[Feature]: Simplify code to handle out-of-order external TWAP points

[wwestgarth]

Feature Overview

At face value the calculation of the TWAP's for perpetual funding payments seems like it should be straight forward -- we take the ordered points, multiple the time intervals by the prices and divide by the total period and we are done.

Unfortunately life is never that straight forward.

The difficulties come from following three requirements:

• we need to report via the API the current funding rate at each block
• we have to exclude auction periods from the TWAP calculations
• we need to handle external data points arriving out-of-order since we are not in control of how they are placed in blocks

The first points means we have to cache the TWAP calulations as we go along. Recalculating the entire TWAP each block will be too slow. We currently do this by saving the sum-product we calculated at time t and as time moves forward we only need to add the contribution to the sum-product for the period t + delta(t).

The difficulty is what do we do with the cache when a data point comes in out-of-order say at time t-1. In this case we need to unwind the cached sum-product we have at time t until we get back to t-1. We do this by subtracting the contribution for the interval (t-1, t) and then recalculating the sum-product forward again until we are at time t again.

This is fiddly especially when you need to unwind through multiple existing data-point. In then gets more fiddly again when we have to unwind through auction periods.

The result very much relies on the symmetry in calculations between incrementing the TWAP and winding back the TWAP as any asymmetries can cause discrepancies that are hard to track down. The current implementation has so far caused bugs every time this code is changed.

HOW CAN WE DO BETTER

Instead of only storing the sum-product at the last calculated point t we can also store the sum-product at every data-point received. This means we can avoid having to do any calculations to unwind any intervals.

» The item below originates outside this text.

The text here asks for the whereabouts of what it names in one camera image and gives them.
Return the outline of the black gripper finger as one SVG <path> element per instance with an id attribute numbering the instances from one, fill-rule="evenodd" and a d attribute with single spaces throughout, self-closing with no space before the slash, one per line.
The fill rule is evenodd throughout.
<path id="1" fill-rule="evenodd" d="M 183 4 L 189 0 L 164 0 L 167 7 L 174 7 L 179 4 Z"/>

For example if we are at time t and a data-point comes in at time t-1 all we have to do is to walk backwards through our data-points until we find the one whose time is < t-1. We can grab the sum-product at that point, and then start recalculate forwards from that point.

Doing it this way means that there is no risk of mis-calculation when trying to travel backwards in time as we already have the state saved for historic points in time.